:: What the exercise asks ::
From the listing below, copy every line with the word "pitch".
++++ Task material
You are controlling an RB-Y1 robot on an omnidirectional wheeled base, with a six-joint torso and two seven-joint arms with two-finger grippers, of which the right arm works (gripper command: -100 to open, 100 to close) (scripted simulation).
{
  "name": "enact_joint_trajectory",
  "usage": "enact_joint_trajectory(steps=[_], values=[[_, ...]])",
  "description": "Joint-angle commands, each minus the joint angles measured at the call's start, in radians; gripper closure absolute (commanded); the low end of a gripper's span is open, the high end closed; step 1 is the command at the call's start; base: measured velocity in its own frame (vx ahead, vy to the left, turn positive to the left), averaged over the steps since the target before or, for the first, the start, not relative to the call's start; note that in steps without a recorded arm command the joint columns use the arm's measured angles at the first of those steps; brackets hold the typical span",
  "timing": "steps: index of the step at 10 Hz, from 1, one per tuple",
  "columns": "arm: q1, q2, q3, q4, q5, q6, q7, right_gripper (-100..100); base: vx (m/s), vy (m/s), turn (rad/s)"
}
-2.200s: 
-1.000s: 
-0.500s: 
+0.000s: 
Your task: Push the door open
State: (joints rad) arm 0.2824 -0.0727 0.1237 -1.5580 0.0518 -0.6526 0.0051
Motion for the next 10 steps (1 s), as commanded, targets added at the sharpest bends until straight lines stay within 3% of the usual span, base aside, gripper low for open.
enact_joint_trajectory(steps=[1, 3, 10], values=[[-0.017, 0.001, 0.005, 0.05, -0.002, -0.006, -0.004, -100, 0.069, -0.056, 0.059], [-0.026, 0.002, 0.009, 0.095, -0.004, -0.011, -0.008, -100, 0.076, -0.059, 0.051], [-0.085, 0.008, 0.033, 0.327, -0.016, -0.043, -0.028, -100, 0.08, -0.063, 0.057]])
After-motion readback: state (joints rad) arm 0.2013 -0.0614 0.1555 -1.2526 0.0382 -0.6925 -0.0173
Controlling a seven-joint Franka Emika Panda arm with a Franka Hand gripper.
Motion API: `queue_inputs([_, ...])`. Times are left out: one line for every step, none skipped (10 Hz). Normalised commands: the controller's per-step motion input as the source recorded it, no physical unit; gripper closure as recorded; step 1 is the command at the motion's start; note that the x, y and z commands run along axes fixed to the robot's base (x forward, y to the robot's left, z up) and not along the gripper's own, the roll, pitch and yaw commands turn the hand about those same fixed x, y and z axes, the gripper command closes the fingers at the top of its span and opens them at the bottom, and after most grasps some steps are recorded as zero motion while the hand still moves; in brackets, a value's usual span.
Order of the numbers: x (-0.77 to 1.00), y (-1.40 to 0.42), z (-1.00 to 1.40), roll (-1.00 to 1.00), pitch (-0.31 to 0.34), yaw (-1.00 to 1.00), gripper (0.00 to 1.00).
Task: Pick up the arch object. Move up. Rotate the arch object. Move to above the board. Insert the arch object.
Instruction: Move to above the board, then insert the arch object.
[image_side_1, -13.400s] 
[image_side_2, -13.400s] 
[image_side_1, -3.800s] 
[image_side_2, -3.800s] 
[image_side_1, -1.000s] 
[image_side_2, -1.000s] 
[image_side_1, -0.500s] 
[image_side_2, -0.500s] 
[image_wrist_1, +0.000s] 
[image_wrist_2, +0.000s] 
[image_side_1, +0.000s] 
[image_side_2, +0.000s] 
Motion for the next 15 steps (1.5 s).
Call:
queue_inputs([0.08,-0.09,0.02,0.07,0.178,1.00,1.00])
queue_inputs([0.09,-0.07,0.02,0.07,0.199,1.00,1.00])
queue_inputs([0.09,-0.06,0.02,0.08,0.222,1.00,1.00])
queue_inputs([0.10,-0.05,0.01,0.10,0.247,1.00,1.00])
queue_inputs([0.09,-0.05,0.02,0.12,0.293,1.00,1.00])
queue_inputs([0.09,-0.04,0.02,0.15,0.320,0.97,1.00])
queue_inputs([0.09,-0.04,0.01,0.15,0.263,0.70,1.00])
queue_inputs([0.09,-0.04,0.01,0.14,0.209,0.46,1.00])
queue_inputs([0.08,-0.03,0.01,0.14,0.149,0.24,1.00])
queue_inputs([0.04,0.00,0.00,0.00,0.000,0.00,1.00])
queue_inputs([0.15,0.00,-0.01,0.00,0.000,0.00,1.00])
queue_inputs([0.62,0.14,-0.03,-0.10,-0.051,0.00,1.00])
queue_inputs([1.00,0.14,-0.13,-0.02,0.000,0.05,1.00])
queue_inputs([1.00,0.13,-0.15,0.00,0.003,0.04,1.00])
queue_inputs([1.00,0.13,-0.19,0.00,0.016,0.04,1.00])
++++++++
:: Written answer ::
Motion API: `queue_inputs([_, ...])`. Times are left out: one line for every step, none skipped (10 Hz). Normalised commands: the controller's per-step motion input as the source recorded it, no physical unit; gripper closure as recorded; step 1 is the command at the motion's start; note that the x, y and z commands run along axes fixed to the robot's base (x forward, y to the robot's left, z up) and not along the gripper's own, the roll, pitch and yaw commands turn the hand about those same fixed x, y and z axes, the gripper command closes the fingers at the top of its span and opens them at the bottom, and after most grasps some steps are recorded as zero motion while the hand still moves; in brackets, a value's usual span.
Order of the numbers: x (-0.77 to 1.00), y (-1.40 to 0.42), z (-1.00 to 1.40), roll (-1.00 to 1.00), pitch (-0.31 to 0.34), yaw (-1.00 to 1.00), gripper (0.00 to 1.00).

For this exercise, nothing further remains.